### Excerpts from a dataset

=== Section Start ===

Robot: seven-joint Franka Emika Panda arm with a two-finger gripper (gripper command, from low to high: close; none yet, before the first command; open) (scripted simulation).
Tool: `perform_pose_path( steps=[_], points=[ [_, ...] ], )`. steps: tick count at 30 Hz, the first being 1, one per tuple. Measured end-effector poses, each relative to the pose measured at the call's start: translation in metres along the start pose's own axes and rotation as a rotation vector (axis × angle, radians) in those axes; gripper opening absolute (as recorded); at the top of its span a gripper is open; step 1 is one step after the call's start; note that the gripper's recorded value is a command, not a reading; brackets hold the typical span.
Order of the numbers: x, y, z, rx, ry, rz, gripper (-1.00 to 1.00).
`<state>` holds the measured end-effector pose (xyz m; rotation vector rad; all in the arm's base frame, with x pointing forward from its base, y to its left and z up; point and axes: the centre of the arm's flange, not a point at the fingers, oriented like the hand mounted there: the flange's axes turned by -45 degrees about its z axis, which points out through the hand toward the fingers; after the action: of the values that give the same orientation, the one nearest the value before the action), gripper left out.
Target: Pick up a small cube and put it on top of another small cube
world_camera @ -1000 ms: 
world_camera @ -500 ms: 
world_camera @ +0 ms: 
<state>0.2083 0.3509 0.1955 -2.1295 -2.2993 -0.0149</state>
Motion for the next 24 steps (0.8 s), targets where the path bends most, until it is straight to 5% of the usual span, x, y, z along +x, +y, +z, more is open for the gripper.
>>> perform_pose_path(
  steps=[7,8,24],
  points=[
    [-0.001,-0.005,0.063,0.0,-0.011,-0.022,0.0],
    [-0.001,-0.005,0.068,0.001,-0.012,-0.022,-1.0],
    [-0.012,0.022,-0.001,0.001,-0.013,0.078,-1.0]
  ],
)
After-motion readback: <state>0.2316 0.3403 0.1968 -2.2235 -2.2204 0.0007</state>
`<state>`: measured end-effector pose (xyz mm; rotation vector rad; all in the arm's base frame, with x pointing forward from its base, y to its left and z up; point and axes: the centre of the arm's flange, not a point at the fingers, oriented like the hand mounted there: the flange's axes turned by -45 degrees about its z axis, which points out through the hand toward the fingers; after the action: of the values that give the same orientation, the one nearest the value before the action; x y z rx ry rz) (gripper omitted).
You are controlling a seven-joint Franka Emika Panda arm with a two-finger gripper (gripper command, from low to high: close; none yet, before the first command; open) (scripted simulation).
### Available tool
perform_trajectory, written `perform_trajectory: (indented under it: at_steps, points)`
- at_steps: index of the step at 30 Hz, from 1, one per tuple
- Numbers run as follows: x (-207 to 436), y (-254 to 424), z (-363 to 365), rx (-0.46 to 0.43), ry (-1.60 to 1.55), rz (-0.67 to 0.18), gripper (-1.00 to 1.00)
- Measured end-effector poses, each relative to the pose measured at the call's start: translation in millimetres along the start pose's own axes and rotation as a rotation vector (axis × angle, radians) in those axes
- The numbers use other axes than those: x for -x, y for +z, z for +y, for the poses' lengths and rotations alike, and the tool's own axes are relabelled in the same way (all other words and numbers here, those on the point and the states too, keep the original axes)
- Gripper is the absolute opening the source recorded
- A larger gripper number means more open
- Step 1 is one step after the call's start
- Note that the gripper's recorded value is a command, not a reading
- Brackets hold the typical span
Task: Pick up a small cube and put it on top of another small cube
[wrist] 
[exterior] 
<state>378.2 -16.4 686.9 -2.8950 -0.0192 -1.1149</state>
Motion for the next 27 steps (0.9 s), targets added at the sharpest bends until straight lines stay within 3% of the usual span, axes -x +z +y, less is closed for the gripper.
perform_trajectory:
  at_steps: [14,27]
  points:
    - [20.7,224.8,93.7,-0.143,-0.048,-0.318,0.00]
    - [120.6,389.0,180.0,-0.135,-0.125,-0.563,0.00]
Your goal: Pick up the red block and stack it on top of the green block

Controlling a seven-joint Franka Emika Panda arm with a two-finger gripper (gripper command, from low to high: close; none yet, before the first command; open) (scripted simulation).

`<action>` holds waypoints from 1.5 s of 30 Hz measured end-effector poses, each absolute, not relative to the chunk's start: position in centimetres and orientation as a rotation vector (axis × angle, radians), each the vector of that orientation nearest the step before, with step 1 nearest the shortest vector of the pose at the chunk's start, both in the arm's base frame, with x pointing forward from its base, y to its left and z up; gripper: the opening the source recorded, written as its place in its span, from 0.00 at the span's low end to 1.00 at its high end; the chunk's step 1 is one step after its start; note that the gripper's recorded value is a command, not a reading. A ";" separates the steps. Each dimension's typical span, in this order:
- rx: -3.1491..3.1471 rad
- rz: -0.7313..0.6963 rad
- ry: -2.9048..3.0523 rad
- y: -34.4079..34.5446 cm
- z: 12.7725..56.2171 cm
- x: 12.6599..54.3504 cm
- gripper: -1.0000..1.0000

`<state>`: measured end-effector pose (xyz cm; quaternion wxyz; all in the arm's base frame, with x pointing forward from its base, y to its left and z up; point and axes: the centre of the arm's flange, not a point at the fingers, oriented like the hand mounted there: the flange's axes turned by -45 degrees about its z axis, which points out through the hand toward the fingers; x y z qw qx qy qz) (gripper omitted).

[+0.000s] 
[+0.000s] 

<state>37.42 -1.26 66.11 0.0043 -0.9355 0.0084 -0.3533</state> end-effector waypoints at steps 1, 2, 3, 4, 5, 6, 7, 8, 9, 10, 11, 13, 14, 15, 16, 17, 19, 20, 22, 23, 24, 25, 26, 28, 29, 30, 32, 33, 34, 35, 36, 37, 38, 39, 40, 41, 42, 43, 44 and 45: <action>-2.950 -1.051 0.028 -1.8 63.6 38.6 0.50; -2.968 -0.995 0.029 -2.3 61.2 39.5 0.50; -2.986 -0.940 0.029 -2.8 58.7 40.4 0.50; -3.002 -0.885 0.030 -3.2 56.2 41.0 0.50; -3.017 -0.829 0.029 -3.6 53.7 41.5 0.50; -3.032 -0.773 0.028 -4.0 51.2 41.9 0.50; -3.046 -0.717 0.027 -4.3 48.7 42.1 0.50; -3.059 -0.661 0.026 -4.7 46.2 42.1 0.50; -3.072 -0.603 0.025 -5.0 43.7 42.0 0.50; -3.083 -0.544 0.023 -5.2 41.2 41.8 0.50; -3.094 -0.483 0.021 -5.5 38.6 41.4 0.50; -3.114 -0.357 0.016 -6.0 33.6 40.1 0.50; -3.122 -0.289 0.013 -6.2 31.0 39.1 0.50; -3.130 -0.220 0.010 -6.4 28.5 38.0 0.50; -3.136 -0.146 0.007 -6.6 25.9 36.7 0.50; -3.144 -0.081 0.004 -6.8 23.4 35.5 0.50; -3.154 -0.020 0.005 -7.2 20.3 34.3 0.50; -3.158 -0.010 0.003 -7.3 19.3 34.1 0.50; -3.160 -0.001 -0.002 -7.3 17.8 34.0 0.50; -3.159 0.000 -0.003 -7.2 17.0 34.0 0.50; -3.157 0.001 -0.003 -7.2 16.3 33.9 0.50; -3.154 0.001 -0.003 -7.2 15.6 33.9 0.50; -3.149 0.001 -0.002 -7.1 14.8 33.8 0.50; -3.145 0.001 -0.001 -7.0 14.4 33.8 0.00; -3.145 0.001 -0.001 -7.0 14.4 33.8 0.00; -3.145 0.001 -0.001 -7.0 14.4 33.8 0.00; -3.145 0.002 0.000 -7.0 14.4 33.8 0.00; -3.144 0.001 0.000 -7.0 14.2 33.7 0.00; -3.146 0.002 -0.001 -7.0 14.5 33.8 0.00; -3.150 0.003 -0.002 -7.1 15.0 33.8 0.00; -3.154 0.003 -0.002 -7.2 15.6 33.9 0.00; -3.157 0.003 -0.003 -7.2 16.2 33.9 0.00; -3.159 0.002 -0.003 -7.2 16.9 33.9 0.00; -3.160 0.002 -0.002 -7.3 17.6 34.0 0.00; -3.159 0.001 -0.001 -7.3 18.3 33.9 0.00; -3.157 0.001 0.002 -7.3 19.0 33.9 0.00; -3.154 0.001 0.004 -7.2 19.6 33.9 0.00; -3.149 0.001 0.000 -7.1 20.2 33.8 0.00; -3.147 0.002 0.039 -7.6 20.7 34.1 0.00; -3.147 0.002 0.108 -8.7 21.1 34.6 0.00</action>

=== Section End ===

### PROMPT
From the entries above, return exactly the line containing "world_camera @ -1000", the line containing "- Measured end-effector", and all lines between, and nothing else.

### EXPECTED OUTPUT
world_camera @ -1000 ms: 
world_camera @ -500 ms: 
world_camera @ +0 ms: 
<state>0.2083 0.3509 0.1955 -2.1295 -2.2993 -0.0149</state>
Motion for the next 24 steps (0.8 s), targets where the path bends most, until it is straight to 5% of the usual span, x, y, z along +x, +y, +z, more is open for the gripper.
>>> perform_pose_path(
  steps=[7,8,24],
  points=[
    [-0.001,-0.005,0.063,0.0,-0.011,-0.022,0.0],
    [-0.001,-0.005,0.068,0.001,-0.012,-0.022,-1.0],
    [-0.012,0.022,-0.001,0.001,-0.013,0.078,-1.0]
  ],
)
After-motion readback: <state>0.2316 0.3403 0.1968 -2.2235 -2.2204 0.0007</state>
`<state>`: measured end-effector pose (xyz mm; rotation vector rad; all in the arm's base frame, with x pointing forward from its base, y to its left and z up; point and axes: the centre of the arm's flange, not a point at the fingers, oriented like the hand mounted there: the flange's axes turned by -45 degrees about its z axis, which points out through the hand toward the fingers; after the action: of the values that give the same orientation, the one nearest the value before the action; x y z rx ry rz) (gripper omitted).
You are controlling a seven-joint Franka Emika Panda arm with a two-finger gripper (gripper command, from low to high: close; none yet, before the first command; open) (scripted simulation).
### Available tool
perform_trajectory, written `perform_trajectory: (indented under it: at_steps, points)`
- at_steps: index of the step at 30 Hz, from 1, one per tuple
- Numbers run as follows: x (-207 to 436), y (-254 to 424), z (-363 to 365), rx (-0.46 to 0.43), ry (-1.60 to 1.55), rz (-0.67 to 0.18), gripper (-1.00 to 1.00)
- Measured end-effector poses, each relative to the pose measured at the call's start: translation in millimetres along the start pose's own axes and rotation as a rotation vector (axis × angle, radians) in those axes

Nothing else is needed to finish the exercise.